- The Washington Times - Monday, July 14, 2003

The House is set to approve economic sanctions against Burma today, legislation meant to squeeze the ruling military regime’s business interests.

The sanctions would ban imports from the southeast Asian nation, seize the government assets, stop such financial institutions as the World Bank from lending assistance, and authorize President Bush to block current and former government officials’ travel to the United States.

International diplomatic pressure on Burma has increased since the country’s military junta locked up an opposition leader. Britain yesterday urged a travel boycott, Canada said last week that it would extend economic sanctions, and Japan has suspended aid.

The Senate in June approved legislation similar to the House’s. The Burmese Freedom and Democracy Act of 2003 passed with a 97-1 vote.

Burma placed Aung San Suu Kyi in custody May 30 after violent attacks on her supporters by pro-government groups.

Mrs. Suu Kyi’s political party won a 1990 election but the ruling junta refused to hand over power. The government has harassed her supporters and placed her under arrest for extended periods.

Burma’s leaders, who renamed the country Myanmar, have defended the most recent detention and accused Western nations of “meddling” in the country’s internal affairs.

The House bill would close off the world’s biggest market to Burma. Bush administration officials did not immediately say what steps it would take toward the country.

“We continue to work on a sanctions package, including an asset freeze for senior Burmese officials and a ban on remittances to Burma,” said a State Department official, who asked not to be named.

The administration has placed visa restrictions on senior Burmese officials and their immediate families, and has consulted “extensively” with Congress on legislation to ban imports, the official said.
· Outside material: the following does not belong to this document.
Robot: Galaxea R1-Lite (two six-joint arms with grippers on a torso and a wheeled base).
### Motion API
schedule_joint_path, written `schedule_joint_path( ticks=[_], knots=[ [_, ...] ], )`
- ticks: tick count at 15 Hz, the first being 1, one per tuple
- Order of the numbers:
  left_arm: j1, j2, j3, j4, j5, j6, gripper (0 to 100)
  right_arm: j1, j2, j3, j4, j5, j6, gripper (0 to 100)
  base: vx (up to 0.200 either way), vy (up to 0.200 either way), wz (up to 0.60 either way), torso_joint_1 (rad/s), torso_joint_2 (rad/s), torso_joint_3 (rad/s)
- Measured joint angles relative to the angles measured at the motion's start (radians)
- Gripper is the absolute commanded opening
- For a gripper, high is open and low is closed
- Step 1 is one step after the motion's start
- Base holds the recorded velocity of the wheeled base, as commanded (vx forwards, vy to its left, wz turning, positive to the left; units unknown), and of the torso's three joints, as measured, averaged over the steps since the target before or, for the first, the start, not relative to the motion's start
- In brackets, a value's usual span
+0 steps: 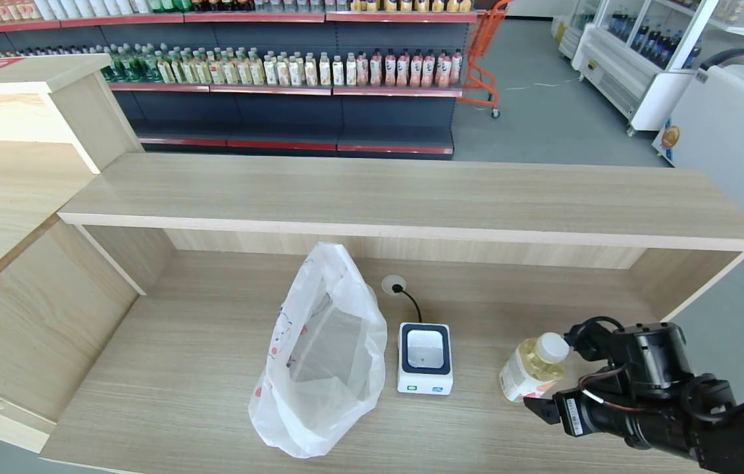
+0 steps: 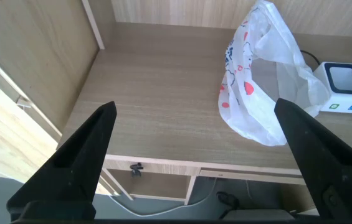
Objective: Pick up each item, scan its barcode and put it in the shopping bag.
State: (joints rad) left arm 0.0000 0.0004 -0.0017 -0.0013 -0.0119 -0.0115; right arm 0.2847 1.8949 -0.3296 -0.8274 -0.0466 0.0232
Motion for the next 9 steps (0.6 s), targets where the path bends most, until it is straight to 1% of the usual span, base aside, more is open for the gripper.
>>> schedule_joint_path(
  ticks=[2,5,9],
  knots=[
    [0.000,0.000,0.000,0.000,0.000,0.000,100,0.022,0.058,0.013,-0.088,-0.016,-0.004,100,0.000,0.000,0.00,0.000,0.00,0.000],
    [0.000,0.000,0.000,0.000,0.000,0.000,100,0.029,0.130,0.021,-0.199,-0.059,-0.013,100,0.000,0.000,0.00,0.000,0.00,0.000],
    [0.000,0.000,0.000,0.000,0.000,0.000,100,0.036,0.193,0.022,-0.290,-0.060,-0.053,100,0.000,0.000,0.00,0.000,0.00,0.000]
  ],
)
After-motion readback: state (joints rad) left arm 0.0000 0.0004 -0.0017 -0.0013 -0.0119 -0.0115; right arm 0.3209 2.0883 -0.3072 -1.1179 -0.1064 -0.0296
Richard Armitage, deputy secretary of state, said last week that the United States also is evaluating additional measures at the United Nations and other multilateral bodies.

A House aide, who asked not to be named, said, “We have every reason to believe [the Bush administration] will be supportive of this bill.”

The legislation is aimed directly at the “thugs” who run Burma and own many of the major companies that sell products internationally, the aide said.

The trade sanctions most directly would effect apparel sales. Burma last year shipped $324.7 million in clothing and accessories to the United States, about 85 percent of the country’s exports to America, according to Census Bureau figures.

Seafood, wood and minerals are other major exports.

“I think it will have a substantial effect on the country. Those companies are owned by the thugs that rule Burma, and [trade sanctions] will start hitting them in their Swiss bank accounts,” the House aide said.

Others are more skeptical. While the United States officially is Burma’s largest market, accounting for 27 percent of its exports, government figures do not include illegal trade in drugs, exotic wood and gems, or border trade with neighboring China and Thailand.

“If you think that sanctions will cause the collapse of the military regime, I think you’re wrong,” said David I. Steinberg, director of Asian Studies at Georgetown University’s School of Foreign Service.

Mr. Steinberg said sanctions are not supported by Burma’s neighbors and are not viewed as a debilitating punishment by the country’s rulers.

“This is an easy way to show displeasure, but whether it is effective, that is another question,” he said.

U.S. importers are concerned that goods that are paid for but have not yet arrived might be caught up in by the new trade rules.

But they are careful to say they do not condone the Burmese government’s actions.

“I think most everyone who has been there understands they are there at their own risk,” said Laura Jones, executive director of the U.S. Association of Importers of Textiles and Apparel, a New York trade group.

U.S. companies increasingly have avoided Burma. Imports have fallen by about a quarter since 2000.

The House sanctions would stay in place three years or until the president determines that the ruling party has made “substantial progress” on human rights and democratic government, and has cracked down on the illegal drug trade.

The president can waive the sanctions for national security reasons or if the World Trade Organization rules that the measures are in violation of U.S. obligations.

Burma is a WTO member and could contest the sanctions there, but the House aide said that it is unlikely the country would want an international review of its human rights record.